Of course, there was no good reason for Stiles to want Derek to be less evil, less terrifying. The guy had locked him in a dungeon, ripped up his shirt in some way Stiles couldn’t explain and manhandled him around a room like it wasn’t a big deal. Honestly Stiles should probably be terrified of the guy, but there was something about, something that didn’t seem so…evil. Maybe just sad. 

That or Stiles was delusional and easily the first person to succumb to Stockholm Syndrome in less than twenty-four hours. 

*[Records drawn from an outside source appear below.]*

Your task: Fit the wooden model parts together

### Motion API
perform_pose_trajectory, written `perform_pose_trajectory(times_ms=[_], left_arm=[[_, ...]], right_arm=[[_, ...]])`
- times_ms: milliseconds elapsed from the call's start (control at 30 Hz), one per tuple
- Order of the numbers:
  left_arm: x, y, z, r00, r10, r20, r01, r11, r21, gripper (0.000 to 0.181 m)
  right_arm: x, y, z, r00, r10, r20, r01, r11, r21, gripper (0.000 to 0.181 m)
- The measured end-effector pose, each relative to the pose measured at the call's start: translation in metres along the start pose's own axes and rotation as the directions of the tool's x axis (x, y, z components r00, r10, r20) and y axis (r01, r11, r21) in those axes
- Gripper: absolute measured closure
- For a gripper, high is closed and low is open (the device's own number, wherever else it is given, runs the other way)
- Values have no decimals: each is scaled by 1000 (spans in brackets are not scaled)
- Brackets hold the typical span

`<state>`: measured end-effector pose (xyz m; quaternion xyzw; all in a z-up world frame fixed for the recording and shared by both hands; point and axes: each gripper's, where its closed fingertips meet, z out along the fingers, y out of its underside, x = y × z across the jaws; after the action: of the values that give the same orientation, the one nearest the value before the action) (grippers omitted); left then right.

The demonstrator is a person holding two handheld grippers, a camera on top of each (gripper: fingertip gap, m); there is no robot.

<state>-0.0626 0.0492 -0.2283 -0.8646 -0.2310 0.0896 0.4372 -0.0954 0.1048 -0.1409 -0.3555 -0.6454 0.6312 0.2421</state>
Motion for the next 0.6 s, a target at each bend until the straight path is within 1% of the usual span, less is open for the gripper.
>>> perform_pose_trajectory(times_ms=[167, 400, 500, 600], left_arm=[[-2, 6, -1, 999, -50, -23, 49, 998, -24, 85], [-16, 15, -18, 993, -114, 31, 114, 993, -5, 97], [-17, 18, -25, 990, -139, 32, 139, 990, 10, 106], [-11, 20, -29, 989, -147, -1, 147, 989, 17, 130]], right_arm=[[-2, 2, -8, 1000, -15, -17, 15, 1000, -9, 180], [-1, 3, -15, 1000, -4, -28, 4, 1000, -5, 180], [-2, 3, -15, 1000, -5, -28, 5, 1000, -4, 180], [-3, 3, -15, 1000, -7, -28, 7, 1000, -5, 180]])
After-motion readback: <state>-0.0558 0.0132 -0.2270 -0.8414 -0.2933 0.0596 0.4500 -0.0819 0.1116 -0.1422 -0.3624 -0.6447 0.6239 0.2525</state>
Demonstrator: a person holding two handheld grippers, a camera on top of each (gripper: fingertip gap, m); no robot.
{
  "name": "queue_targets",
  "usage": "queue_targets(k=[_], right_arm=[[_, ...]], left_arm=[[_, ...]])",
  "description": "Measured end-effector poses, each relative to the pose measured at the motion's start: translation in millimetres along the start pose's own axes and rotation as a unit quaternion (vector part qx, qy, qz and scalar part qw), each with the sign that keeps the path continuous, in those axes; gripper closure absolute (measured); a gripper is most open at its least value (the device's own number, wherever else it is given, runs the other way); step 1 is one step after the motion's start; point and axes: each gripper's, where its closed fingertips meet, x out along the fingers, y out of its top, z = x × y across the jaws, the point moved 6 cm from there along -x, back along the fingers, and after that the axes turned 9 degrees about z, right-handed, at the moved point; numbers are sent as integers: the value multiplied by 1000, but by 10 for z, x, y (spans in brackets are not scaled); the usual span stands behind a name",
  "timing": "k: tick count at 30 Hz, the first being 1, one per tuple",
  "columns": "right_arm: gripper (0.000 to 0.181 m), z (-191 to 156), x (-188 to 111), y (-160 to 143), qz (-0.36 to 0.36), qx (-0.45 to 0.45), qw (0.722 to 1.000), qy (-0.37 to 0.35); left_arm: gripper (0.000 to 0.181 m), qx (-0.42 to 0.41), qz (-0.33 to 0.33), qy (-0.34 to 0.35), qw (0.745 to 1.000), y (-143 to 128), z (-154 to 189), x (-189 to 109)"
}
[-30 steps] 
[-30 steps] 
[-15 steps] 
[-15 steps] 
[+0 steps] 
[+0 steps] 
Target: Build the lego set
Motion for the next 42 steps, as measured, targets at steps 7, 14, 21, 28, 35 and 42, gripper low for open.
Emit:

“Maybe you just need to get laid.” 

Stiles jumped out of his skin, realizing that he’d been tapping his pen so furiously against his desk he’d disrupted the entire class. They were waiting on an answer, but that was Jackson, leaning close enough to talk in his ear, that was providing the answer. “Sorry,” was the best he could offer the room. “Fuck off,” he grumbled to Jackson who just chuckled in that way that only Jackson could make a chuckle seem like a giant insult and a come on at the same time. 

“You wish.” 

Shaking his head, Stiles rolled his shoulders against the weird feeling Jackson always left between his shoulder blades. Creepy asshole. Who apparently, didn’t think getting locked in a dungeon was reason enough to be accepted as first line. Of course Stiles hadn’t really elaborated on the dungeon part, nor the part where Derek was home and had lackeys. For some reason he’d kept that to himself. There wasn’t a point to sharing that he’d figured out where the man his father had a warrant out for was hiding. Well other than helping his father make that arrest, but for some reason Stiles felt like he couldn’t. 

Closing the case file he glanced towards the window, thinking that might prove a better distraction, one less to get him noticed. Only when he looked out he spotted a familiar form, standing the parking lot, watching him. “Shit!” The outburst was completely uncool, especially when paired with him flailing completely out of his chair and pointing at the window. 

“Mr. Stilinski!” 

Stiles spun around to see his teacher glaring at him, still too shocked to properly process what he was seeing. “I…there was…” Stiles turned back waving to the window, but Derek was gone. Just vanished. “Nothing.” 

“Obviously. Perhaps you’d like to come solve this problem since you’re so far ahead of the class that you obviously aren’t paying attention to it.” Stiles looked to see that same expectant look from his teacher and in a moment of rare and blatant defiance he shook his head. 

“Um no…” He haphazardly grabbed his things, tripping over himself some then starting towards he door. “No.” Just before leaving though he went back to the board, wiping away an error in the equation with his sleeve then correcting it before rapping his hand on the board then dashing for the door.

By the time he’d made it into the parking lot, shoving his books in his bag as he went, Derek was gone. Derek had been gone long before Stiles even left the building, but a quick trot around the area confirmed that yes, he was gone. Something itched at the back of Stiles’ mind, a thought he didn’t want to have, but it was there nonetheless, that Derek had never been there in the first place. 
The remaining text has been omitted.